The hospital, part of University Hospitals Bristol NHS Foundation Trust, recently installed the Symbia T16 TruePoint SPECT/CT from Siemens Healthcare. The hybrid system combines a variable angle dual-detector SPECT scanner with a 16-slice CT for rapid, accurate attenuation correction and expanded coverage in CT scans. The new system can carry out calcium scoring for detailed images of the coronary arteries in less than 20 seconds, irrespective of patient heartrate. While they are still performing all cardiac SPECT imaging on a dual-headed SPECT camera, Galpin says they will eventually transition over those exams to the T16, specifically for calcium scoring for coronary patients.
SPECT/CT also is excellent benefits in aiding in oncology diagnosis. “We get a clear picture of where a hot spot is in the body, and where precisely the uptake is of the nuclide,” Galpin adds.
In completing a series of lymphangiograms using SPECT/CT to look for lymphatic drainage, clinicians at Royal Bristol can accurately stage cancers and eliminate the need for total axilliary lymphatic dissection in suspected breast cancers prior to surgery. This will eliminate the occurrence of lymphadema in patients, she notes.
Imaging patients with prostate cancer is another area where SPECT/CT is gaining ground. Prostate cancer has traditionally presented a challenge, since accurate characterization of the disease is crucial for treatment planning and patient management. Non-invasive SPECT imaging using 111In-labeled capromab pendetide can increase the diagnostic accuracy while decreasing the number of false positives. “We cannot do prostate cancer imaging without SPECT/CT anymore,” says Froelich. “Now, we can do SPECT/CT with ultra-thin, 3-mm slices, looking for tiny lymph nodes within the pelvis. I would never want to go back to the old techniques.”
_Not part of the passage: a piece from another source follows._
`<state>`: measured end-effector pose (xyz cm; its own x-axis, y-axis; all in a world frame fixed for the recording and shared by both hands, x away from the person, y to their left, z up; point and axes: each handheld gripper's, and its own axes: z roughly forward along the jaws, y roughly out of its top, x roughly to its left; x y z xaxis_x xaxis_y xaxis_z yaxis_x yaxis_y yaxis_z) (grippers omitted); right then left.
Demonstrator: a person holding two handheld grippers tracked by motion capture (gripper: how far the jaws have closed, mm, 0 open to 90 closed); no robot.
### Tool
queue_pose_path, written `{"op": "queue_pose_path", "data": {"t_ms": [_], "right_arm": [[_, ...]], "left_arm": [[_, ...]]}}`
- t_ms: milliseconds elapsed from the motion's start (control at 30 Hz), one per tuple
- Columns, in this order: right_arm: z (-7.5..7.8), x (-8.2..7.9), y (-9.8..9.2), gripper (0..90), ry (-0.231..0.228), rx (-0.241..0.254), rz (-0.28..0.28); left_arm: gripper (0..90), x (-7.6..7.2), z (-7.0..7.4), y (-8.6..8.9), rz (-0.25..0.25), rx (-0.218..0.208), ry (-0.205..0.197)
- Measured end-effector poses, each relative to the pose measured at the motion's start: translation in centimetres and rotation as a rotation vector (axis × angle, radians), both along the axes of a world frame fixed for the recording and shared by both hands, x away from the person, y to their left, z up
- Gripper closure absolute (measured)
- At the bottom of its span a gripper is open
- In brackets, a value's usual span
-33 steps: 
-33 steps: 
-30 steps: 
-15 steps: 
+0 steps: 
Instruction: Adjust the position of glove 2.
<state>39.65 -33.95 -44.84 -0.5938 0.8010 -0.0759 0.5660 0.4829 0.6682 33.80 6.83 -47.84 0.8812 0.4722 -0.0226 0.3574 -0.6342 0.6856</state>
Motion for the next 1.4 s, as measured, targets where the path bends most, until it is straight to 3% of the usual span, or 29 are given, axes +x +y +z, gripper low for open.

SPECT/CT also is used more frequently in patients with known or suspected sites of inflammation or infection, with the assistance of radiolabeled leukocytes. “Often times, the question is not about whether a patient has an infection but rather, where is the infection and how can we address that site?” says Neumann. “Is it related to an abscess, pneumonia or possibly an infected thrombus in a false lumen in an aortic dissection? SPECT/CT is a valuable tool for diagnosis and patient management.”
Additionally, it can provide enhanced localization and staging of neuroendocrine tumors and neuroblastomas, using 111In octreotide and 123I MIBG for the SPECT and co-registering it with CT.
Imaging parathyroid adenomas is increasing in utilization, too, Froelich says. Typically, patients are injected with Tc99m Sestamibi and then, based upon the pattern of washout (over several hours), surmise the probable location of an adenoma. Now, using an oral 123I, and then an injection of Tc99m Sestamibi, clinicians can do an iodine-sestamibi scan with two energy windows and an immediate CT. The iodine and the sestamibi are subtracted, leaving behind only the parathyroid tumors, which are localized by the CT. “We believe this is going to cut down patient exam time from three hours to less than one hour as well as significantly increase our sensitivity for detection and pre-operative localization of the adenomas,” Froelich says.
Neumann notes that many physicians do not see the distinction between radiology and nuclear medicine, simply because radiology can be characterized as medical imaging. “No matter what modality you are using, it’s all imaging. We are all looking at the same patient, just using different techniques,” he says.